Markdown Guide: Writing Structured Documents Without a Word Processor

Published: January 24, 2026 | Author: Editorial Team | Last Updated: January 24, 2026
Published on libretxts.com | January 24, 2026

Markdown is a lightweight markup language that allows you to write formatted documents using plain text syntax that is readable even before it is rendered. Created by John Gruber and Aaron Swartz in 2004, it has become the default format for README files, technical documentation, static site generators, forum posts, and note-taking applications worldwide. Learning Markdown is one of the highest-return-on-investment skills a writer, developer, or knowledge worker can acquire — it takes about thirty minutes to learn the basics and provides lasting value every day.

Core Markdown Syntax

The essential Markdown elements cover the vast majority of formatting needs. Headings are created with hash signs — one hash for H1, two for H2, up to six for H6. Bold text uses double asterisks or double underscores around the text; italic uses single asterisks or underscores. Unordered lists use hyphens, asterisks, or plus signs as bullet markers; ordered lists use numbers followed by periods. Links follow the format [display text](URL), and images use the same syntax with an exclamation mark prefix. Code formatting uses backticks for inline code and triple backticks for code blocks, optionally with a language identifier for syntax highlighting. Blockquotes use the greater-than character at the start of each line.

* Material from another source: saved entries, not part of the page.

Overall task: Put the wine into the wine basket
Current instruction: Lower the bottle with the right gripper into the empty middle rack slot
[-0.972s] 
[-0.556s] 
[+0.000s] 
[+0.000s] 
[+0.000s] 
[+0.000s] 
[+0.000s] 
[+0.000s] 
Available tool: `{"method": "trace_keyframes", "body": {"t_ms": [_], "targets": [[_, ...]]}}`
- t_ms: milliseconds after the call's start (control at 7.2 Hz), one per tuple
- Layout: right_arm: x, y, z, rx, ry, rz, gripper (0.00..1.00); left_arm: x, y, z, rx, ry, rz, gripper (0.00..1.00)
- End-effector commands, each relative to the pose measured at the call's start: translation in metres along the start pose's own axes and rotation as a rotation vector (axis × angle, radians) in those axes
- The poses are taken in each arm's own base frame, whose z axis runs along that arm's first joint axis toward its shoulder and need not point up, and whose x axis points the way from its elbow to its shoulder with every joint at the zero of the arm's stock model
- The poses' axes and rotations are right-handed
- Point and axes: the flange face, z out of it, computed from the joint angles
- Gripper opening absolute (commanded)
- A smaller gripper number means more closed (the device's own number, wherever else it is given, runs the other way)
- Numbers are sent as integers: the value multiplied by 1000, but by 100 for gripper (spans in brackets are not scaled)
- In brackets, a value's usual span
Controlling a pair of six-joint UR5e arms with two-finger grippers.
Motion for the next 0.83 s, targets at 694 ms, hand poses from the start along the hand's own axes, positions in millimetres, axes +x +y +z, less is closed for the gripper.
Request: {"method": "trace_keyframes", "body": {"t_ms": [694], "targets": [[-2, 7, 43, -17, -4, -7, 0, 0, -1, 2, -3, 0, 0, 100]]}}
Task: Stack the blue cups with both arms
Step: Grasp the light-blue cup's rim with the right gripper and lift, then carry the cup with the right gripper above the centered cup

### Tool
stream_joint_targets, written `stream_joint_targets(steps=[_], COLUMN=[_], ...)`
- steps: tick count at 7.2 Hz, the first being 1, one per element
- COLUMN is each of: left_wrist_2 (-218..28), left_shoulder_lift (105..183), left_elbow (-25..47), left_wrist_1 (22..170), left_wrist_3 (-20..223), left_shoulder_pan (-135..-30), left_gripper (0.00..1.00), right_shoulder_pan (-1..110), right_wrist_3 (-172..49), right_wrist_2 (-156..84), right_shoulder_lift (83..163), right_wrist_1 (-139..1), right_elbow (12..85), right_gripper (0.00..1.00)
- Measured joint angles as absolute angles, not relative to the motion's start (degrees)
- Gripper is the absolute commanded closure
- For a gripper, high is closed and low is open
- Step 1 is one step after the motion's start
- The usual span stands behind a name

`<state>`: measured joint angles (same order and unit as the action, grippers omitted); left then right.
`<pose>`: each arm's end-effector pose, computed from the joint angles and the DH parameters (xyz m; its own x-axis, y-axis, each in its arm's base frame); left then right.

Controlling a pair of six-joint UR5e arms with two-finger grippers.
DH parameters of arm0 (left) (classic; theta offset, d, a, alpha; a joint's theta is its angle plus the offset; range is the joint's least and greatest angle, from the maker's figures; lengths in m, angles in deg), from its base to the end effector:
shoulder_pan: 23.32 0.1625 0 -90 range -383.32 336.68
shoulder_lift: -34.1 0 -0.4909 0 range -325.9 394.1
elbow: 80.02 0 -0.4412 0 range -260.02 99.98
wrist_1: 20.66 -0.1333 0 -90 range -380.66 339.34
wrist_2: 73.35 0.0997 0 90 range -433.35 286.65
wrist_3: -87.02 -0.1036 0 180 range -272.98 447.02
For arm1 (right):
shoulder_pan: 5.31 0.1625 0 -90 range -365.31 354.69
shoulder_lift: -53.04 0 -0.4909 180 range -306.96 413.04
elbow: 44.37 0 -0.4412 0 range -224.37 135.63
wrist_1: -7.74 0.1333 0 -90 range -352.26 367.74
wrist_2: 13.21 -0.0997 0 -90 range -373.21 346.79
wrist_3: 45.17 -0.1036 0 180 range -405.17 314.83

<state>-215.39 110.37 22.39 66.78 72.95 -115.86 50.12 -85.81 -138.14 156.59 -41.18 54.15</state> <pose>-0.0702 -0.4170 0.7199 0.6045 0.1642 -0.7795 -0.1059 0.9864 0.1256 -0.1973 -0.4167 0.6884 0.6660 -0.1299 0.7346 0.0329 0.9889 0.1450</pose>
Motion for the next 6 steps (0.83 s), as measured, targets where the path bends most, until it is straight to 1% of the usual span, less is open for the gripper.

Extended Markdown: Tables, Task Lists, and Footnotes

GitHub-Flavored Markdown (GFM) and many other Markdown dialects extend the original specification with useful features. Tables are created using pipe characters to separate columns and hyphens to separate the header row from body rows. Task lists use hyphen-space-bracket notation for incomplete items and hyphen-space-filled-bracket for completed ones, rendering as checkboxes in supported renderers. Strikethrough text uses double tildes. Footnotes, supported in Pandoc-flavored Markdown and several other dialects, use inline references with corresponding footnote definitions elsewhere in the document. These extensions make Markdown suitable for more complex documents like technical specifications and meeting notes.

Use Cases: Where Markdown Excels

Markdown is particularly well-suited to technical documentation, where code examples need to be formatted distinctly from prose and version control systems need to diff documents meaningfully. Plain text diffs are far more readable than binary Word document diffs, making Markdown the preferred format for documentation in software projects. Static site generators like Jekyll, Hugo, and Eleventy take Markdown source files and compile them to HTML, enabling writers to maintain large websites without touching HTML directly. Note-taking applications like Obsidian and Notion use Markdown as their native format, ensuring that notes remain portable and readable outside the application if the tool is discontinued or replaced.

Converting Markdown to HTML and Other Formats

Markdown's value is maximized when it can be converted to the output format you need. Pandoc, the universal document converter, transforms Markdown into HTML, PDF, DOCX, EPUB, LaTeX, and over forty other formats from the command line. For simpler use cases — generating HTML from a Markdown snippet to paste into a CMS or email template — browser-based converters like LibreTxt's Markdown tool handle the conversion instantly without any software installation. Understanding the conversion process also helps you write Markdown that will render correctly across different platforms, since there are subtle syntax differences between dialects that can cause unexpected output in stricter parsers.